You should instrument your program to determine the response time for each terminal request (i.e., job) and average them over to report the mean response time, as desired. Then you should carry out an operational check to verify that the mean response time you found this way is indeed correct. To do this, the problem statement asks you to calculate the mean response time using the SMPL provided report (it is up to you to figure out how to do this), and then verify that it is very close to the mean response time that you computed by instrumenting the program. It probably won't be exactly equal because of the use of randomness and short run of the simulation.
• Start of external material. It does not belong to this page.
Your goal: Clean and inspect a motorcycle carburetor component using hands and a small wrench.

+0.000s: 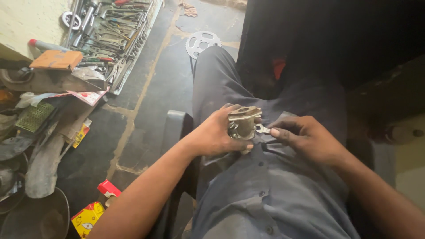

So don't worry if it is not exact, but should be very close. Closer estimations are possible by longer simulations, naturally!
Mean no. of terminal requests in the system means how many terminal requests on an average reside in the computer system (the dotted box in the figure). This number should be less than or equal to 16. Hint: you can evaluate this from the SMPL generated report. No real need to write additional code.
You may have some trouble in interpreting the report SMPL generates. They seem to use some awkward terminology sometimes. In the report, UTIL. is utilization (U), MEAN BUSY PERIOD is mean service time (1/m), and MEAN QUEUE LENGTH is, well, mean queue length (Q). In OPERATION COUNT, RELEASE means #service completions or #departures (C), and QUEUE means #customers finding the server busy when the made the request. So, the ratio of QUEUE and RELEASE is the fraction of customers that had to wait in the queue.
Turn in your commented source code, program output and your analysis/answers.